Nothing in the listing below should change; retype it as is.

BEGIN AVAILABLE DATA

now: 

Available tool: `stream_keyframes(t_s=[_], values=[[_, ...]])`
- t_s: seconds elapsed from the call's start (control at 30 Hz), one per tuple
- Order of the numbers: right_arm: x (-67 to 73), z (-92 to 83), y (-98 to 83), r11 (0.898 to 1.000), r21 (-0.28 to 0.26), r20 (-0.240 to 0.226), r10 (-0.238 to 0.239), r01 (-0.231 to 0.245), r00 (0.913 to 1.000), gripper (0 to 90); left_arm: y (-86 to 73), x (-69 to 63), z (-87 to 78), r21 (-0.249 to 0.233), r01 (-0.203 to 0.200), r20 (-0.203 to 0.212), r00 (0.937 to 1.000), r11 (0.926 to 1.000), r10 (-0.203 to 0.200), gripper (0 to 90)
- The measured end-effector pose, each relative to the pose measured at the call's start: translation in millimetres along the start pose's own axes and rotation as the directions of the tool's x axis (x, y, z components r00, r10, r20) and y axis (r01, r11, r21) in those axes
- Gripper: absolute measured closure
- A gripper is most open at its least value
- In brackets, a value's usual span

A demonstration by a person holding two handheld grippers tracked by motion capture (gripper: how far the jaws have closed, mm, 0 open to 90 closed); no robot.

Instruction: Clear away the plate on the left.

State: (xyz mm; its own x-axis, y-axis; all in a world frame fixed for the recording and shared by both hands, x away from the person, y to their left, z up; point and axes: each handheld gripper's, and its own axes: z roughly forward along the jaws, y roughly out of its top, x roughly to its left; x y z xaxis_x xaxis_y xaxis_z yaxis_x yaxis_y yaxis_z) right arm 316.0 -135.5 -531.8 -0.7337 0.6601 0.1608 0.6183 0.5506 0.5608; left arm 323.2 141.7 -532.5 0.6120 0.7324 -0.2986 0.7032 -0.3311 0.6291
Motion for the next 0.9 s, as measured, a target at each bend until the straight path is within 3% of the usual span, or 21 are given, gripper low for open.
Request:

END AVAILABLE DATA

EXERCISE ANSWER
now: 

Available tool: `stream_keyframes(t_s=[_], values=[[_, ...]])`
- t_s: seconds elapsed from the call's start (control at 30 Hz), one per tuple
- Order of the numbers: right_arm: x (-67 to 73), z (-92 to 83), y (-98 to 83), r11 (0.898 to 1.000), r21 (-0.28 to 0.26), r20 (-0.240 to 0.226), r10 (-0.238 to 0.239), r01 (-0.231 to 0.245), r00 (0.913 to 1.000), gripper (0 to 90); left_arm: y (-86 to 73), x (-69 to 63), z (-87 to 78), r21 (-0.249 to 0.233), r01 (-0.203 to 0.200), r20 (-0.203 to 0.212), r00 (0.937 to 1.000), r11 (0.926 to 1.000), r10 (-0.203 to 0.200), gripper (0 to 90)
- The measured end-effector pose, each relative to the pose measured at the call's start: translation in millimetres along the start pose's own axes and rotation as the directions of the tool's x axis (x, y, z components r00, r10, r20) and y axis (r01, r11, r21) in those axes
- Gripper: absolute measured closure
- A gripper is most open at its least value
- In brackets, a value's usual span

A demonstration by a person holding two handheld grippers tracked by motion capture (gripper: how far the jaws have closed, mm, 0 open to 90 closed); no robot.

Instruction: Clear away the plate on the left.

State: (xyz mm; its own x-axis, y-axis; all in a world frame fixed for the recording and shared by both hands, x away from the person, y to their left, z up; point and axes: each handheld gripper's, and its own axes: z roughly forward along the jaws, y roughly out of its top, x roughly to its left; x y z xaxis_x xaxis_y xaxis_z yaxis_x yaxis_y yaxis_z) right arm 316.0 -135.5 -531.8 -0.7337 0.6601 0.1608 0.6183 0.5506 0.5608; left arm 323.2 141.7 -532.5 0.6120 0.7324 -0.2986 0.7032 -0.3311 0.6291
Motion for the next 0.9 s, as measured, a target at each bend until the straight path is within 3% of the usual span, or 21 are given, gripper low for open.
Request:

No more work is required for the exercise.